On November 19, 2018, Florida Hospital Flagler announced that it was purchasing 6 acre from Flagler County for $175,000. It is located by Interstate 95 and Matanzas High School. It planned on building a 12-bed emergency department and a two-story medical office building for a total of $25 million. Later plans for the ER were dropped and AdventHealth Palm Coast Parkway was built instead.
On January 2, 2019, Florida Hospital Flagler rebranded to AdventHealth Palm Coast.

===2021-present===
On January 1, 2021, all hospitals were required to have their chargemaster on its website by the Centers for Medicare & Medicaid Services. In early February 2023, almost all of the AdventHealth hospitals had their chargemaster on their website, including AdventHealth Palm Coast.

In September 2021, AdventHealth Palm Coast had a simulation center built by renovating some of its offices. The renovation and the equipment for the simulation center cost a total of $1 million. It opened on April 22, 2022, and is the largest in the AdventHealth Central Florida Division. Its five classrooms will train about 140 AdventHealth nurses each month from Jacksonville University and the University of North Florida.

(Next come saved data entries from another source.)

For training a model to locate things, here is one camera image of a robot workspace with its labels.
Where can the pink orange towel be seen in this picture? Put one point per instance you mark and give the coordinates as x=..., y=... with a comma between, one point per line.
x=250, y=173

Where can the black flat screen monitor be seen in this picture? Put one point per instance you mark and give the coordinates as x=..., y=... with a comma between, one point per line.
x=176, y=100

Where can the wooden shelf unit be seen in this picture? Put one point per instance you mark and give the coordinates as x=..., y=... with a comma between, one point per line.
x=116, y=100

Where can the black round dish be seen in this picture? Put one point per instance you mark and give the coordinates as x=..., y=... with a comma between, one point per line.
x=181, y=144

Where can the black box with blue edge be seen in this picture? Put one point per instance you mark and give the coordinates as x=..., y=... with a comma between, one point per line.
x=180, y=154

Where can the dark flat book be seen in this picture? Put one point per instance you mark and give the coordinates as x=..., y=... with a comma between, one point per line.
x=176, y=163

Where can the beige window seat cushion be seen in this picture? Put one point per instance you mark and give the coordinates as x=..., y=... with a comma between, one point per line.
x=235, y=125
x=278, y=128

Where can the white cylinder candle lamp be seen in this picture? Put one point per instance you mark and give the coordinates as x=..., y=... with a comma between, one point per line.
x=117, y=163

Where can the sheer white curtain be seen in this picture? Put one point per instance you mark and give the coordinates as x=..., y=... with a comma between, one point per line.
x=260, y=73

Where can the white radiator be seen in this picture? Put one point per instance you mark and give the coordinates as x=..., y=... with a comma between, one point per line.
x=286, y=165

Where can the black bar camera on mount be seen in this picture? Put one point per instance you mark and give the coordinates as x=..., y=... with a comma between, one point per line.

On July 11, 2023, AdventHealth Palm Coast announced that it would have a new $30 million cancer center built on campus. The 30000 sqfoot, two story building would be built on Florida State Road 100.
On October 26, AdventHealth Palm Coast had a groundbreaking for Freytag Health Plaza.
On March 19, 2024, there was a topping out of the building. The Freytag Cancer Center started treating patients in mid November and the hospital had a grand opening for the building on January 16, 2025. It was named after a local couple who donated money.

==Manhunt==
On July 28, 2024, a prisoner was taken to AdventHealth Palm Coast for treatment for an injury by the police (the injury was faked by the prisoner), the inmate later escaped from the hospital. This caused AdventHealth Palm Coast to go on lockdown for the safety of its employees and patients. Seven hours later the prisoner was arrested by the police.

==Services==
In early April 2012, it became the first hospital in Florida to offer Third Eye colonoscopy.

==Charity giving==
In early August 2017, Florida Hospital Flagler, donated stationery and medical supplies to the Jewish Federation of Volusia and Flagler County.

==Hurricane evacuation==
On October 5, 2016, Florida Hospital Flagler was evacuated due to Hurricane Matthew, it moved patients by ambulance to other Florida Hospital facilities.

==Off campus facilities==
In July 2011, Florida Hospital Flagler purchased 3 acre in the Cobblestone Village located by Golden Corral. On September 28, it had a groundbreaking for the 34000 sqfoot Florida Hospital Flagler Medical Plaza. On July 10, 2012, the outpatient clinic opened for $15 million.

On August 2, 2024, AdventHealth Palm Coast purchased 11.04 acres for $5.7 million in St. Augustine, Florida, on Florida State Road 207 and 1.6 mi northeast of Interstate 95.
On March 25, 2025, there was a groundbreaking for a 12-bed emergency department on the site. On July 13, 2026, the 16116 sqfoot AdventHealth Treaty Oaks ER opened for $20 million, it was built by Robins & Morton and designed by HuntonBrady Architects.

==Awards and recognitions==
In late December 2011, Florida Hospital Flagler became the first in Florida to receive the HIMSS Analytics Stage 7 Award for its electronic health record.
The hospital received a grade A from The Leapfrog Group from fall 2013 to spring 2015, it received a grade B in November 2016 and spring 2017.
It received a grade A again in fall 2017,
2018,
2019,
spring 2020,
2021
and May 2026.

On May 14, 2025, AdventHealth Palm Coast was recognized by Premier in its Small Community Hospital category, and the medical facility also received from Premier its Everest Award.
In late July, U.S. News & World Report recognized the medical facility as the third best hospital in the Deltona-Daytona Beach-Ormond Beach metropolitan area.
On December 4, AdventHealth Palm Coast was recognized by Forbes in its new Top Hospitals list with a four-star ranking.
On May 13, 2026, the medical facility received from the Centers for Medicare & Medicaid Services a five-star rating.